Posted January. 20, 2009 08:08,   

한국어

To spread the job sharing movement that has begun in certain industries, the government will drastically reform wages at state-run enterprises.

Measures will raise employment flexibility such as lowering the starting salary for new hires fresh out of college.

The decision came yesterday as part of follow-up measures to President Lee Myung-bak`s call for job sharing. “To share the burden of the economic downturn, find ways to spread the job sharing movement in a way to create more jobs by lowering wages,” he said.

The Strategy and Finance Ministry and the Labor Ministry said the starting salaries of college graduates in 298 state-run enterprises and institutions will be studied on a complete enumeration basis. The results of the study will be used to analyze the effects of lower pay on employment expansion.

A state-run financial institution reported to the Strategy and Finance Ministry a plan to hire additional college graduates by lowering their starting salaries in the first half of the year.

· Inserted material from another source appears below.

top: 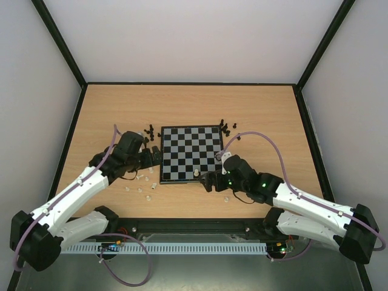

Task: Set up the chess pieces on the board
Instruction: Pick up the chess piece at the center of the board.

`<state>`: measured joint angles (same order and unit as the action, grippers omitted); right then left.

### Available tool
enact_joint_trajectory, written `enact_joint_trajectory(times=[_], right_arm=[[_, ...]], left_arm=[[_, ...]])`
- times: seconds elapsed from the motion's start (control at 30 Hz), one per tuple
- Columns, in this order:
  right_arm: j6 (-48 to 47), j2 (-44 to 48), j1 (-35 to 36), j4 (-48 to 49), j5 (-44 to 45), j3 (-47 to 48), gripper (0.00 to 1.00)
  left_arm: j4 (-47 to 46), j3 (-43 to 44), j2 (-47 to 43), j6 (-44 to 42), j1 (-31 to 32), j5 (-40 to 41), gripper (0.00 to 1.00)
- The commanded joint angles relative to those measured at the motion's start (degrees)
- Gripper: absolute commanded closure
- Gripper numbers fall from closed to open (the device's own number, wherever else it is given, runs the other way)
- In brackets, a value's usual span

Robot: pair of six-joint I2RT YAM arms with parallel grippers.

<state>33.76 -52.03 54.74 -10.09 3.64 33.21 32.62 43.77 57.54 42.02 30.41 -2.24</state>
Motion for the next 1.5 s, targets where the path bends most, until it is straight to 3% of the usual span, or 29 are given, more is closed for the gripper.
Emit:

The ministry plans to reduce labor costs by implementing a program paying different salaries to employees of state-run enterprises and institutions based on the importance of their jobs and performance.

With more financial leeway secured from the job sharing movement, the ministry said state-run enterprises and institutions can hire more workers immediately out of high school or college without undergoing additional restructuring.

A top ministry official said, “When the merit-based wage system is introduced in state-run enterprises and institutions, it will raise wage flexibility in the public sector and is likely to affect the private sector as well.”

To help employees forced to take unpaid leave because of their company’s suspension of operations, the Labor Ministry will pay up to one million won (730 dollars) per person every month.

In addition, companies that participate in the job sharing movement can get loans at interest one to two percentage points lower; extension of corporate tax payments or installment payments; delay in tax audits; exemption from labor supervision; support for employment insurance funds; and preferential treatment in government procurement.